Nathalie Lenoir est scénariste et membre de l'UGS. Elle a collaboré, au cinéma et à la télévision, avec des réalisateurs comme : Nico R, Lamar Hawkins, Arnaud Cafaxe, Vincent Basso-Bondini... et rédigé en parallèle des articles pour de nombreux sites web et pour la presse papier, notamment la revue "Synopsis" et "La Gazette des Scénaristes". Elle collabore depuis 2008 avec le webzine "Survosécrans".

7 Commentaires

  1. J’ai assisté à un tournage où les dialogues évoluaient au fur et à mesure des prises: soit qu’ils ne sonnaient pas juste, soit que certains mots ne collaient pas avec , par exemple, le physique de l’acteur. Le réalisateur était le scénariste mais lorsque le scénariste ne réalise pas. J’ai l’impression que sa présence est indispensable pour ajuster les dialogues à chaud au moment de la prise de vues. Même une continuité dialoguée la plus travaillée sur le papier ne doit-elle pas encore être réécrite lors du tournage?
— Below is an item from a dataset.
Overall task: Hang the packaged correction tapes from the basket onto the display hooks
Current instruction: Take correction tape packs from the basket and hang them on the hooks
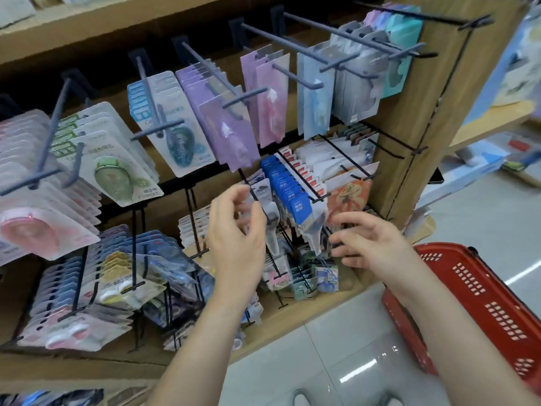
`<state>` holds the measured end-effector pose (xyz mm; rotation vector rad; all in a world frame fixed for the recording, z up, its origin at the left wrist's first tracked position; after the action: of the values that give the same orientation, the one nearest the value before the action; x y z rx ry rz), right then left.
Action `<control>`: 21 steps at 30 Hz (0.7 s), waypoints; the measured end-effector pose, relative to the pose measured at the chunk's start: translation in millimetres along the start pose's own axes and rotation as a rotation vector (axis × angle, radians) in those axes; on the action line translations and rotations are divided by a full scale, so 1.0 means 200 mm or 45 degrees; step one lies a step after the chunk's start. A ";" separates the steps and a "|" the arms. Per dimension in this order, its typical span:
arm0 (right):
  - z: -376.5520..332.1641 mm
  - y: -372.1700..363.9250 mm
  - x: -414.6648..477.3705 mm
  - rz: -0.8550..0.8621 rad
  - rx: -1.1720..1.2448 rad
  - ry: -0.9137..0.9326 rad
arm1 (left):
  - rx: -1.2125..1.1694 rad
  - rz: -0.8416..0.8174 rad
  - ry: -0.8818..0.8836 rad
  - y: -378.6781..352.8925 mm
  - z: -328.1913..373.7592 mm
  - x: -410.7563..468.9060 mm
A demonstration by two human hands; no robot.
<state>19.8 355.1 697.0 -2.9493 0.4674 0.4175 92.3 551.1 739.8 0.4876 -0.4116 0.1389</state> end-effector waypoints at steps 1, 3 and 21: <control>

  2. Excellente question! Deux écoles s’affrontent sur notre sol: certains cinéastes ne supportent aucune altération des dialogues alors que d’autres y attachent finalement peu d’importance. Dans un cas comme dans l’autre, on ne fait presque jamais appel au scénariste sur le tournage.

    Ce qui est certain, c’est que plus on apporte de soin à l’écriture des dialogues, moins les futurs intervenants du film, réalisateur comme acteurs, seront tentés d’y mettre la pagaille, ou de « se les réapproprier » comme il est de bon ton de dire… ;-) .

    Un scénario n’est pas un texte théâtral cela dit et l’auteur doit bien garder un tête qu’à compter du moment où il remet son travail, d’autres artistes en disposeront comme bon leur semble, ça fait partie du deal.

  3. Curieuse méthode au pays de Descartes! Il me semble que la raison aurait voulu que le scénariste reste l’architecte du scénario jusqu’au bout tout en s’adjoignant la collaboration de tous les acteurs de la réalisation.

  4. Bonjour,
    Ce que souligne Souris se pratique assez couramment de l’autre côté de l’Atlantique, et en particulier sur les séries TV (ça doit être une expérience géniale de réécrire à chaud des répliques, blagues…). Toutefois, comme le précise Nathalie, cela fait aussi « partie du deal ». Je me souviens de tournages où les acteurs étaient très loin de réciter « mot pour mot » leur texte, et je me disais : « bah dis-donc, j’espère que l’auteur ne s’est pas trop cassé la tête là-dessus parce que bonjour le massacre » ;)

  5. C’est une des raisons pour lesquelles nous scénaristes détestons assister aux tournages des films que nous avons écrits… ;-)

  6. J’ai beaucoup aimé cet article, merci beaucoup, ça m’aide :) Je me considère comme franchement pas terrible au niveau des dialogues…j’évite les écueils liés à la dynamique de la scène mais le phrasé original mais vrai mais original reste un casse tête pour moi.

    A propos de la discussion, c’est vrai que ça peut être frustrant de voir son texte modifié mais ça peut aussi apporter énormément de voir un comédien s’approprier totalement son personnage, lui construire une manière de parler et même se permettre un peu d’impro. En comédie surtout, les personnages les plus forts tiennent beaucoup du comédien dans leur façon d’être. Leurs désirs et leur psychologie sont construit par le scénaristn bien sûr… mais qui serait Barney sans Neil Patrick Harris par exemple.
    Le comédien qui vit dans son personnage et l’habite pleinement peut même dépasser le scénariste sur le plan de la psychologie du personnage. Par exemple le :
    « je t’aime
    - je sais. » de Han solo juste avant sa cryocarbonisation, improvisé par Harrison Ford. Il faut vraiment être dans le personnage pour le sortir :)
    Le tout c’est de bosser avec des gens talentueux…

  7. Entièrement d’accord avec vous Simon, les meilleurs dialogues au monde tomberaient à plat sans d’excellents acteurs pour leur donner vie. Le scénario n’est qu’un outil pour les futurs intervenants du film, il ne faut jamais l’oublier.